:: Work task ::
Show each line of the listing in which the word "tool" occurs.

:: Given material ::
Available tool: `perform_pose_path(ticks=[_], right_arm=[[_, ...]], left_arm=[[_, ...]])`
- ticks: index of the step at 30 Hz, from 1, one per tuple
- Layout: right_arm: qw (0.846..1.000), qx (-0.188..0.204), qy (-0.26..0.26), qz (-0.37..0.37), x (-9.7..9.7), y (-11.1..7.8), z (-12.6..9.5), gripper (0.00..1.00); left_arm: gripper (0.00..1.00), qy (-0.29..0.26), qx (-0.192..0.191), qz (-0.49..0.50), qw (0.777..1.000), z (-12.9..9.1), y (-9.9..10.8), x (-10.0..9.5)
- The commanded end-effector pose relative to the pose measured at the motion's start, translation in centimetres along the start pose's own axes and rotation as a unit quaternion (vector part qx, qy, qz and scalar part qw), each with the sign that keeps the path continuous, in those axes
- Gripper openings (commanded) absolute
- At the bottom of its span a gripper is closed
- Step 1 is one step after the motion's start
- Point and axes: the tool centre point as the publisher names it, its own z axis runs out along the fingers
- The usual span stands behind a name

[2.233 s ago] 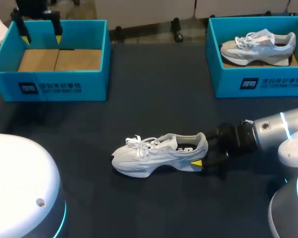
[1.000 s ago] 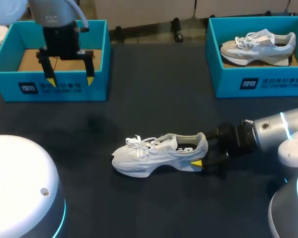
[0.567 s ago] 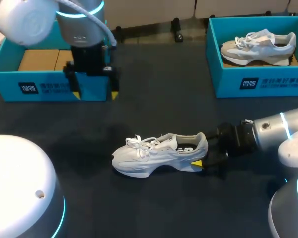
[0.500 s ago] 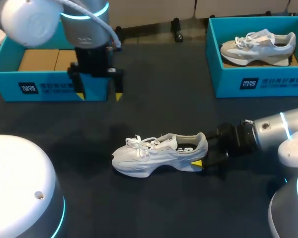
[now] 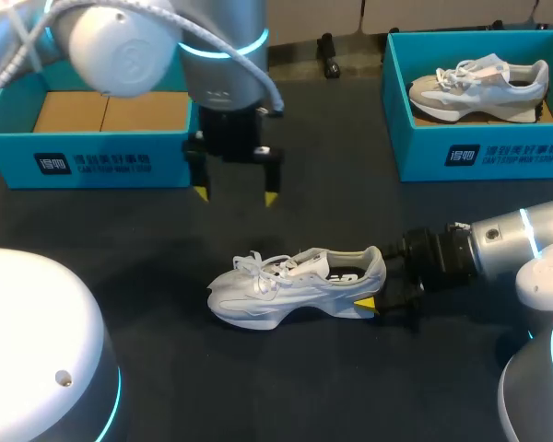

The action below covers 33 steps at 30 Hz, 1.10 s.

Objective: Take the shoe out of the shoebox, open the shoe tongue, remove and reinsert the insole, then place the shoe into the shoebox

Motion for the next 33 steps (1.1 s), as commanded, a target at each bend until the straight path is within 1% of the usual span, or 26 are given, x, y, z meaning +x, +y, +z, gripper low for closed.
perform_pose_path(ticks=[1,11,14,17,25,33], right_arm=[[1.000,0.003,0.001,0.001,-0.1,0.0,0.0,0.00],[1.000,0.003,0.001,0.001,-0.1,0.0,0.0,0.00],[1.000,0.003,0.001,0.001,-0.1,0.0,0.0,0.00],[1.000,0.003,0.001,0.001,-0.1,0.0,0.0,0.00],[1.000,0.003,0.001,0.001,-0.1,0.0,0.0,0.00],[1.000,0.003,0.001,0.001,-0.1,0.0,0.0,0.00]], left_arm=[[1.00,-0.006,-0.004,0.006,1.000,0.6,-0.1,1.8],[1.00,0.008,-0.007,0.003,1.000,2.0,1.5,5.5],[1.00,0.012,-0.001,0.013,1.000,2.5,2.2,6.4],[1.00,0.010,-0.003,0.019,1.000,3.2,2.6,7.2],[1.00,0.002,0.007,0.020,1.000,5.0,2.9,9.1],[1.00,0.004,-0.001,0.029,1.000,6.7,2.5,10.2]])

:: Response ::
Available tool: `perform_pose_path(ticks=[_], right_arm=[[_, ...]], left_arm=[[_, ...]])`
- Point and axes: the tool centre point as the publisher names it, its own z axis runs out along the fingers

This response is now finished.